-- Dataset records follows --

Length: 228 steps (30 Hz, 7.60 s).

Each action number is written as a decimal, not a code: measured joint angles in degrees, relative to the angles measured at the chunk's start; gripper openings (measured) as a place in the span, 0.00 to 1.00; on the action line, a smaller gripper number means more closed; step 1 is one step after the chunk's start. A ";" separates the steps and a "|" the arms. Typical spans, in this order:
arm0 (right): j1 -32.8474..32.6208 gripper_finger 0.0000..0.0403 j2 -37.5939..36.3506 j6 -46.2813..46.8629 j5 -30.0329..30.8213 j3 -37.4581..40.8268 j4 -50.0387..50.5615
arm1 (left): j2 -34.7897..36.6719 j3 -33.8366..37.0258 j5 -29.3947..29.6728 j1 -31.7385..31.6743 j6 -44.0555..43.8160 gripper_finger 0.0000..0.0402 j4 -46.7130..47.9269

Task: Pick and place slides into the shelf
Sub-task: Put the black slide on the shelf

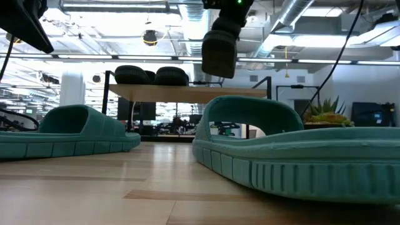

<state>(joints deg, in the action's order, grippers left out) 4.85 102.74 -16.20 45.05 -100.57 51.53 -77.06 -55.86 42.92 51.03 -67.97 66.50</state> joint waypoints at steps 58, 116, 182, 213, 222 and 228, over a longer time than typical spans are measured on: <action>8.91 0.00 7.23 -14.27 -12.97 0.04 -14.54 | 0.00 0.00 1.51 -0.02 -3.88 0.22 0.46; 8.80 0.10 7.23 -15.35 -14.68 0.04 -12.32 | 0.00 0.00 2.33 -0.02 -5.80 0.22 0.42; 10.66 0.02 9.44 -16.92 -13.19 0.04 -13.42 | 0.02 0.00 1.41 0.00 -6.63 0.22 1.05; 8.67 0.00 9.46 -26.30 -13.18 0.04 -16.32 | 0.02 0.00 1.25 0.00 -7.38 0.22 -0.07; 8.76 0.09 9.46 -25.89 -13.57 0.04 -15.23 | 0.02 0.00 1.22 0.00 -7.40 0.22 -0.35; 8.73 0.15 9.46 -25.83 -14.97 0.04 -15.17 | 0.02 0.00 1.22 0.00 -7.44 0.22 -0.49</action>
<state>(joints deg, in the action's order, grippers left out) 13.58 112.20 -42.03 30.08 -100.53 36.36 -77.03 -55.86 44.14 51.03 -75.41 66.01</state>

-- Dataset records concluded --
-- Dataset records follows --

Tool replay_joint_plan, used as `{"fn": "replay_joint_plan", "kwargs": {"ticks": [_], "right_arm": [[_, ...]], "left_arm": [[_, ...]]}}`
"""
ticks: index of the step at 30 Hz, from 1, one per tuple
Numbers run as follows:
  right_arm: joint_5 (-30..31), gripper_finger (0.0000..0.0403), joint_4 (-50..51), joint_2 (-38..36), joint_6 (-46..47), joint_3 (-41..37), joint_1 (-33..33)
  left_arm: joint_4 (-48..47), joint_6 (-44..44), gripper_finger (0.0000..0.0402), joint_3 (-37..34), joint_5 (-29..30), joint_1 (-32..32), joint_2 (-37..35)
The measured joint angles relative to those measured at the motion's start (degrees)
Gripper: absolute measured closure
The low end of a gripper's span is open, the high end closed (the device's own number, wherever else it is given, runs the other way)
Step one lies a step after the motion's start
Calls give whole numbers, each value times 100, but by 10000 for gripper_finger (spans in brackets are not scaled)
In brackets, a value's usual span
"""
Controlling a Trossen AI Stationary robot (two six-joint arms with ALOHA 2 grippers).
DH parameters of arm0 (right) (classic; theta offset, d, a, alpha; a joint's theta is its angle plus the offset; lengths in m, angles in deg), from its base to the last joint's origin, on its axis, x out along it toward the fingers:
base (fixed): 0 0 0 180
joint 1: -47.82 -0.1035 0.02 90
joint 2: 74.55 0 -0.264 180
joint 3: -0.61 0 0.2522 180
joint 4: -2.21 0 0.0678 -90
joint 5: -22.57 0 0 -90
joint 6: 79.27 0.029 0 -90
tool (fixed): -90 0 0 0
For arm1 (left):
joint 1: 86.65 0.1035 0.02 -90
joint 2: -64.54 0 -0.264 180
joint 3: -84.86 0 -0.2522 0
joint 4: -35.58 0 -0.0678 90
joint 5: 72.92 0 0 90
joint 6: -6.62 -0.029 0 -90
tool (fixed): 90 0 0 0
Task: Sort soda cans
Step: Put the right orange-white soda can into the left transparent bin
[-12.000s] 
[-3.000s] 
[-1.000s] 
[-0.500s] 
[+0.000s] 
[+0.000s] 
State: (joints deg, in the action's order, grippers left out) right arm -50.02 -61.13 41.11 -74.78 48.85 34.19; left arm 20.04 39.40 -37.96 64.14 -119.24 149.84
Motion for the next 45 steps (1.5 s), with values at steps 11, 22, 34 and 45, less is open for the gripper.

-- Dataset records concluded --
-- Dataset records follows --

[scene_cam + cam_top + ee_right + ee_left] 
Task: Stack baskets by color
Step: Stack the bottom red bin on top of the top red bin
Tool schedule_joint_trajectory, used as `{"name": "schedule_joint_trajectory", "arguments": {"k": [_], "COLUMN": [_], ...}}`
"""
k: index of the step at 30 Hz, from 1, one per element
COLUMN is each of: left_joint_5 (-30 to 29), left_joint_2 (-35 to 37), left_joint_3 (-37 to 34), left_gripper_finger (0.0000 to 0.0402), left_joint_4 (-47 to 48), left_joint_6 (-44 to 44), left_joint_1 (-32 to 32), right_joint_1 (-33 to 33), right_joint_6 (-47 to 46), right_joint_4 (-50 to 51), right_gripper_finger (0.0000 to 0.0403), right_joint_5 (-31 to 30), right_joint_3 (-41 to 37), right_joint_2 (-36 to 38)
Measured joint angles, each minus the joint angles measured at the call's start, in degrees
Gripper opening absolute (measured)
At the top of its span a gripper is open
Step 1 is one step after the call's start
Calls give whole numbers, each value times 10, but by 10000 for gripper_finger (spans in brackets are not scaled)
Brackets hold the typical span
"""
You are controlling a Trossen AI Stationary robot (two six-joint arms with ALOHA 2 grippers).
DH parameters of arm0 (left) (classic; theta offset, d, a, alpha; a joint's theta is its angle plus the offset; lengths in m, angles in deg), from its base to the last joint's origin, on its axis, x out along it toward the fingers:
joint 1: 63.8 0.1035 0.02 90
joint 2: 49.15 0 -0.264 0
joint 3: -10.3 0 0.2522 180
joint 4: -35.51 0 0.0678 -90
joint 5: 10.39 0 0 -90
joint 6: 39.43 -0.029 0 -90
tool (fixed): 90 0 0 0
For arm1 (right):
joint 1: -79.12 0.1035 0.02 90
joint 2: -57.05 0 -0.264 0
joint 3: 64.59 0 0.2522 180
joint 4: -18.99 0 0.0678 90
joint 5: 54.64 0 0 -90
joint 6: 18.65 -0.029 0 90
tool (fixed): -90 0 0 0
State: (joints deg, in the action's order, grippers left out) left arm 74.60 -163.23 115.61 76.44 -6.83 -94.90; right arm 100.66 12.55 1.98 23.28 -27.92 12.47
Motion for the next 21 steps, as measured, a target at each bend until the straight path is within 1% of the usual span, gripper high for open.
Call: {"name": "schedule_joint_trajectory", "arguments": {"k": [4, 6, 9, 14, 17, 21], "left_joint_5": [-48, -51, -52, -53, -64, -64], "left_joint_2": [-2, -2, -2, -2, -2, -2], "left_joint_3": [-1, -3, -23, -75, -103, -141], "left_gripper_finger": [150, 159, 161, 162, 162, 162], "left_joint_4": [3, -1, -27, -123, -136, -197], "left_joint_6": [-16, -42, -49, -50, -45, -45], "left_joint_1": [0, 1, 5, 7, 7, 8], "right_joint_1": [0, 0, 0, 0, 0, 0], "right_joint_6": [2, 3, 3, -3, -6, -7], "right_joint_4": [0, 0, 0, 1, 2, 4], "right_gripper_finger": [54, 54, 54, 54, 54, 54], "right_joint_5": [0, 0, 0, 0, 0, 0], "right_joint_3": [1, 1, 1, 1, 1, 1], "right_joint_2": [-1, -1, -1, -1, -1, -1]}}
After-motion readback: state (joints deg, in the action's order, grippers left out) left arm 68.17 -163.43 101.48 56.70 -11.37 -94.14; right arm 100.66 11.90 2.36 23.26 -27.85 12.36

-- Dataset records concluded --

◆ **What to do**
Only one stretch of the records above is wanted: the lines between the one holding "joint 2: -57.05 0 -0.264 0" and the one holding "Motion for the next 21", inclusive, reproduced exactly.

◆ **Task answer**
joint 2: -57.05 0 -0.264 0
joint 3: 64.59 0 0.2522 180
joint 4: -18.99 0 0.0678 90
joint 5: 54.64 0 0 -90
joint 6: 18.65 -0.029 0 90
tool (fixed): -90 0 0 0
State: (joints deg, in the action's order, grippers left out) left arm 74.60 -163.23 115.61 76.44 -6.83 -94.90; right arm 100.66 12.55 1.98 23.28 -27.92 12.47
Motion for the next 21 steps, as measured, a target at each bend until the straight path is within 1% of the usual span, gripper high for open.

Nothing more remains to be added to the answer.